## What you are asked to do
I'd like the data beneath this line reproduced exactly, without any of its images.

## Data
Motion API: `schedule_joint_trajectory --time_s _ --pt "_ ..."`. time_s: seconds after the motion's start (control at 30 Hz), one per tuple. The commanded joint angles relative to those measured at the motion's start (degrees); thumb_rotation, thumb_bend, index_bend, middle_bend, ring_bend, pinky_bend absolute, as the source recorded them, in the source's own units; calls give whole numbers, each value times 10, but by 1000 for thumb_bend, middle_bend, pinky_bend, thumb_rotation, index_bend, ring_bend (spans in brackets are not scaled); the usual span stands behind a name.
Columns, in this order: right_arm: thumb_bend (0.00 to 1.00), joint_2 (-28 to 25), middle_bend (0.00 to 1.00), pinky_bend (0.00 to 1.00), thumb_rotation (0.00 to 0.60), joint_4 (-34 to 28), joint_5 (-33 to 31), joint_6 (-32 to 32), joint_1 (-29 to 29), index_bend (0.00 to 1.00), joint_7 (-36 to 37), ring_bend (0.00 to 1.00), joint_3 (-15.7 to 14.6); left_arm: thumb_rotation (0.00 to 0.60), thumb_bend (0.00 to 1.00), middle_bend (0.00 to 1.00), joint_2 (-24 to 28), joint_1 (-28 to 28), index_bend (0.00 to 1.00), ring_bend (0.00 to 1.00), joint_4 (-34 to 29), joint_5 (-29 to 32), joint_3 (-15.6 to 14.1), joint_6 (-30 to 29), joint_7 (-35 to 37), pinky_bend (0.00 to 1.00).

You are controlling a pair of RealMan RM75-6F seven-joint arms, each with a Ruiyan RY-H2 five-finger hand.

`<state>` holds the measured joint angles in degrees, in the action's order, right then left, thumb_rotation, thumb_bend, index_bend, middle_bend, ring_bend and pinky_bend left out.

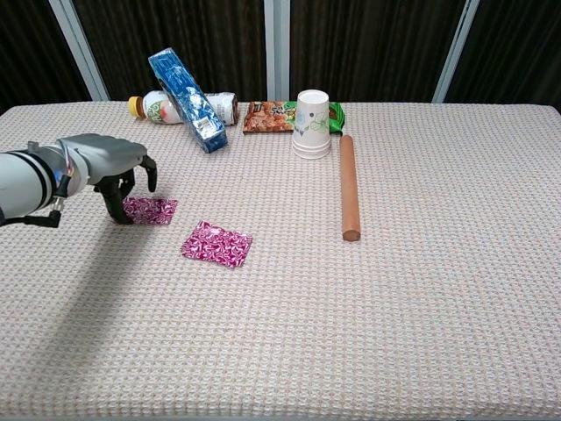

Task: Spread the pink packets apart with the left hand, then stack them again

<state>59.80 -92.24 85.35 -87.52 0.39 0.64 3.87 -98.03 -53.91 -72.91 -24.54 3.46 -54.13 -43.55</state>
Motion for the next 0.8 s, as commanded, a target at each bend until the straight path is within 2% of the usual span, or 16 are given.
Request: schedule_joint_trajectory --time_s 0.03,0.4,0.8 --pt "163 -1 93 0 494 -1 -1 0 -1 115 -2 0 0 600 255 826 -5 6 386 817 8 3 2 9 2 892" --pt "160 -3 92 0 494 -5 -5 -2 -4 116 -5 0 -1 600 256 826 -20 9 386 817 27 -2 19 10 -5 892" --pt "164 -4 93 0 488 -4 -7 0 -3 116 -5 0 0 600 255 826 -24 14 386 816 28 -5 22 13 -17 892"
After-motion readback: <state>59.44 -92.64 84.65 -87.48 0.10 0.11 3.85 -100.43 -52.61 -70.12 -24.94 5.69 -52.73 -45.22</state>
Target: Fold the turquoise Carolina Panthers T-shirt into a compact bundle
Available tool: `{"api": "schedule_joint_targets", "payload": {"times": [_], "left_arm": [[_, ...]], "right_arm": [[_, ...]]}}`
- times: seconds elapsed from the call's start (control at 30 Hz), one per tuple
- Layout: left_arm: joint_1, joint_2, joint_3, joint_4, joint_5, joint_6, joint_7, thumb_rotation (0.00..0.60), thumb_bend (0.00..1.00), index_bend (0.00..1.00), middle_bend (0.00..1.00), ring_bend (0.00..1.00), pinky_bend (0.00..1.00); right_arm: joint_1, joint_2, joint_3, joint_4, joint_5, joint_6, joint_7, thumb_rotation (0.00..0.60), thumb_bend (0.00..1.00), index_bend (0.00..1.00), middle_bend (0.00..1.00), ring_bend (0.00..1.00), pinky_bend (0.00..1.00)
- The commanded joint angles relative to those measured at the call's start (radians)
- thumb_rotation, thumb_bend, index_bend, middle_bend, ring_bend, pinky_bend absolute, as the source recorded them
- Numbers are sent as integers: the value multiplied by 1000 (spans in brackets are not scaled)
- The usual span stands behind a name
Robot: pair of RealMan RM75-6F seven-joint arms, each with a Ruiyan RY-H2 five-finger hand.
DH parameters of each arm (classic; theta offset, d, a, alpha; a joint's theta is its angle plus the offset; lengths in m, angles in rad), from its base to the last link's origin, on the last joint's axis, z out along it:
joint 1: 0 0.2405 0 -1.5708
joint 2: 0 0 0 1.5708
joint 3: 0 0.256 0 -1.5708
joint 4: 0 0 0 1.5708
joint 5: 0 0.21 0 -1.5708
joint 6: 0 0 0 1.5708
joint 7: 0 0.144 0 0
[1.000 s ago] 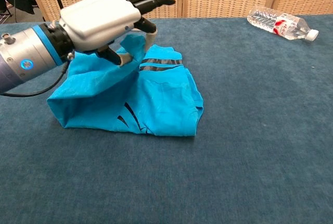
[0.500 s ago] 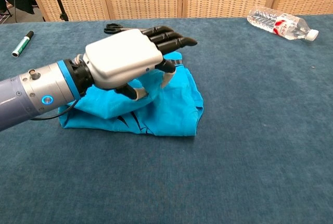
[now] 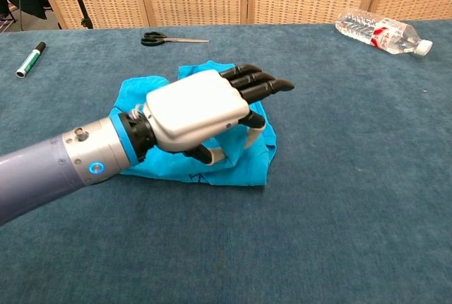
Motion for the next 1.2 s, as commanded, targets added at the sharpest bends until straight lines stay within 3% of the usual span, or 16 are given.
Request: {"api": "schedule_joint_targets", "payload": {"times": [0.03, 0.13, 0.23, 0.4, 0.57, 0.8, 0.97, 1.2], "left_arm": [[4, -32, -12, 3, -34, -24, 1, 600, 142, 45, 0, 0, 0], [11, -30, -21, -24, -55, -25, -3, 600, 62, 0, 0, 0, 0], [20, 16, -42, -89, -72, -2, -25, 600, 48, 0, 0, 0, 0], [20, 107, -102, -192, -120, 5, -37, 600, 79, 3, 0, 0, 0], [-18, 134, -180, -229, -213, -74, -16, 600, 137, 109, 0, 0, 0], [-58, 119, -202, -186, -324, -200, 105, 600, 125, 120, 0, 0, 0], [-52, 93, -211, -126, -386, -207, 153, 600, 124, 120, 0, 0, 0], [-54, 48, -207, -10, -407, -210, 93, 600, 124, 120, 0, 0, 0]], "right_arm": [[0, 0, 0, 1, -2, 1, 3, 600, 0, 0, 0, 0, 0], [-1, 2, 0, 3, -2, 1, 10, 600, 0, 0, 0, 0, 0], [-2, 4, 1, 6, 0, 2, 18, 600, 0, 0, 0, 0, 0], [-2, 6, 0, 4, -5, 3, 23, 600, 0, 0, 0, 0, 0], [-2, 6, 1, 0, -6, 5, 20, 600, 0, 0, 0, 0, 0], [2, 4, 1, 9, 3, -9, 24, 600, 0, 0, 0, 0, 0], [2, 4, 2, 17, 9, -14, 35, 600, 0, 0, 0, 0, 0], [3, 3, 3, 19, 11, -15, 36, 600, 0, 0, 0, 0, 0]]}}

## Task result
Motion API: `schedule_joint_trajectory --time_s _ --pt "_ ..."`. time_s: seconds after the motion's start (control at 30 Hz), one per tuple. The commanded joint angles relative to those measured at the motion's start (degrees); thumb_rotation, thumb_bend, index_bend, middle_bend, ring_bend, pinky_bend absolute, as the source recorded them, in the source's own units; calls give whole numbers, each value times 10, but by 1000 for thumb_bend, middle_bend, pinky_bend, thumb_rotation, index_bend, ring_bend (spans in brackets are not scaled); the usual span stands behind a name.
Columns, in this order: right_arm: thumb_bend (0.00 to 1.00), joint_2 (-28 to 25), middle_bend (0.00 to 1.00), pinky_bend (0.00 to 1.00), thumb_rotation (0.00 to 0.60), joint_4 (-34 to 28), joint_5 (-33 to 31), joint_6 (-32 to 32), joint_1 (-29 to 29), index_bend (0.00 to 1.00), joint_7 (-36 to 37), ring_bend (0.00 to 1.00), joint_3 (-15.7 to 14.6); left_arm: thumb_rotation (0.00 to 0.60), thumb_bend (0.00 to 1.00), middle_bend (0.00 to 1.00), joint_2 (-24 to 28), joint_1 (-28 to 28), index_bend (0.00 to 1.00), ring_bend (0.00 to 1.00), joint_4 (-34 to 29), joint_5 (-29 to 32), joint_3 (-15.6 to 14.1), joint_6 (-30 to 29), joint_7 (-35 to 37), pinky_bend (0.00 to 1.00).

You are controlling a pair of RealMan RM75-6F seven-joint arms, each with a Ruiyan RY-H2 five-finger hand.

`<state>` holds the measured joint angles in degrees, in the action's order, right then left, thumb_rotation, thumb_bend, index_bend, middle_bend, ring_bend and pinky_bend left out.


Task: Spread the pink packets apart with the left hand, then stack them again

<state>59.80 -92.24 85.35 -87.52 0.39 0.64 3.87 -98.03 -53.91 -72.91 -24.54 3.46 -54.13 -43.55</state>
Motion for the next 0.8 s, as commanded, a target at each bend until the straight path is within 2% of the usual span, or 16 are given.
Request: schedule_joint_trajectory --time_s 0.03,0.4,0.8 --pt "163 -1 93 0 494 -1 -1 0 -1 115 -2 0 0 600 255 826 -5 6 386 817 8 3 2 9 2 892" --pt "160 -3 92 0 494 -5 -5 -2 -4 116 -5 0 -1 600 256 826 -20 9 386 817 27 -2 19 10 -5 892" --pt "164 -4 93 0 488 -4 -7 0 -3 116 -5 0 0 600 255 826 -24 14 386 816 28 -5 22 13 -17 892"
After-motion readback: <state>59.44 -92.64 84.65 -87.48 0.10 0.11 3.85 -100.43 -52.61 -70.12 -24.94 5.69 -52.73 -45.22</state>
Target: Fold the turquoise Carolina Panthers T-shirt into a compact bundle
Available tool: `{"api": "schedule_joint_targets", "payload": {"times": [_], "left_arm": [[_, ...]], "right_arm": [[_, ...]]}}`
- times: seconds elapsed from the call's start (control at 30 Hz), one per tuple
- Layout: left_arm: joint_1, joint_2, joint_3, joint_4, joint_5, joint_6, joint_7, thumb_rotation (0.00..0.60), thumb_bend (0.00..1.00), index_bend (0.00..1.00), middle_bend (0.00..1.00), ring_bend (0.00..1.00), pinky_bend (0.00..1.00); right_arm: joint_1, joint_2, joint_3, joint_4, joint_5, joint_6, joint_7, thumb_rotation (0.00..0.60), thumb_bend (0.00..1.00), index_bend (0.00..1.00), middle_bend (0.00..1.00), ring_bend (0.00..1.00), pinky_bend (0.00..1.00)
- The commanded joint angles relative to those measured at the call's start (radians)
- thumb_rotation, thumb_bend, index_bend, middle_bend, ring_bend, pinky_bend absolute, as the source recorded them
- Numbers are sent as integers: the value multiplied by 1000 (spans in brackets are not scaled)
- The usual span stands behind a name
Robot: pair of RealMan RM75-6F seven-joint arms, each with a Ruiyan RY-H2 five-finger hand.
DH parameters of each arm (classic; theta offset, d, a, alpha; a joint's theta is its angle plus the offset; lengths in m, angles in rad), from its base to the last link's origin, on the last joint's axis, z out along it:
joint 1: 0 0.2405 0 -1.5708
joint 2: 0 0 0 1.5708
joint 3: 0 0.256 0 -1.5708
joint 4: 0 0 0 1.5708
joint 5: 0 0.21 0 -1.5708
joint 6: 0 0 0 1.5708
joint 7: 0 0.144 0 0
[1.000 s ago] 
[0.500 s ago] 
[now] 
Motion for the next 1.2 s, as commanded, targets added at the sharpest bends until straight lines stay within 3% of the usual span, or 16 are given.
Request: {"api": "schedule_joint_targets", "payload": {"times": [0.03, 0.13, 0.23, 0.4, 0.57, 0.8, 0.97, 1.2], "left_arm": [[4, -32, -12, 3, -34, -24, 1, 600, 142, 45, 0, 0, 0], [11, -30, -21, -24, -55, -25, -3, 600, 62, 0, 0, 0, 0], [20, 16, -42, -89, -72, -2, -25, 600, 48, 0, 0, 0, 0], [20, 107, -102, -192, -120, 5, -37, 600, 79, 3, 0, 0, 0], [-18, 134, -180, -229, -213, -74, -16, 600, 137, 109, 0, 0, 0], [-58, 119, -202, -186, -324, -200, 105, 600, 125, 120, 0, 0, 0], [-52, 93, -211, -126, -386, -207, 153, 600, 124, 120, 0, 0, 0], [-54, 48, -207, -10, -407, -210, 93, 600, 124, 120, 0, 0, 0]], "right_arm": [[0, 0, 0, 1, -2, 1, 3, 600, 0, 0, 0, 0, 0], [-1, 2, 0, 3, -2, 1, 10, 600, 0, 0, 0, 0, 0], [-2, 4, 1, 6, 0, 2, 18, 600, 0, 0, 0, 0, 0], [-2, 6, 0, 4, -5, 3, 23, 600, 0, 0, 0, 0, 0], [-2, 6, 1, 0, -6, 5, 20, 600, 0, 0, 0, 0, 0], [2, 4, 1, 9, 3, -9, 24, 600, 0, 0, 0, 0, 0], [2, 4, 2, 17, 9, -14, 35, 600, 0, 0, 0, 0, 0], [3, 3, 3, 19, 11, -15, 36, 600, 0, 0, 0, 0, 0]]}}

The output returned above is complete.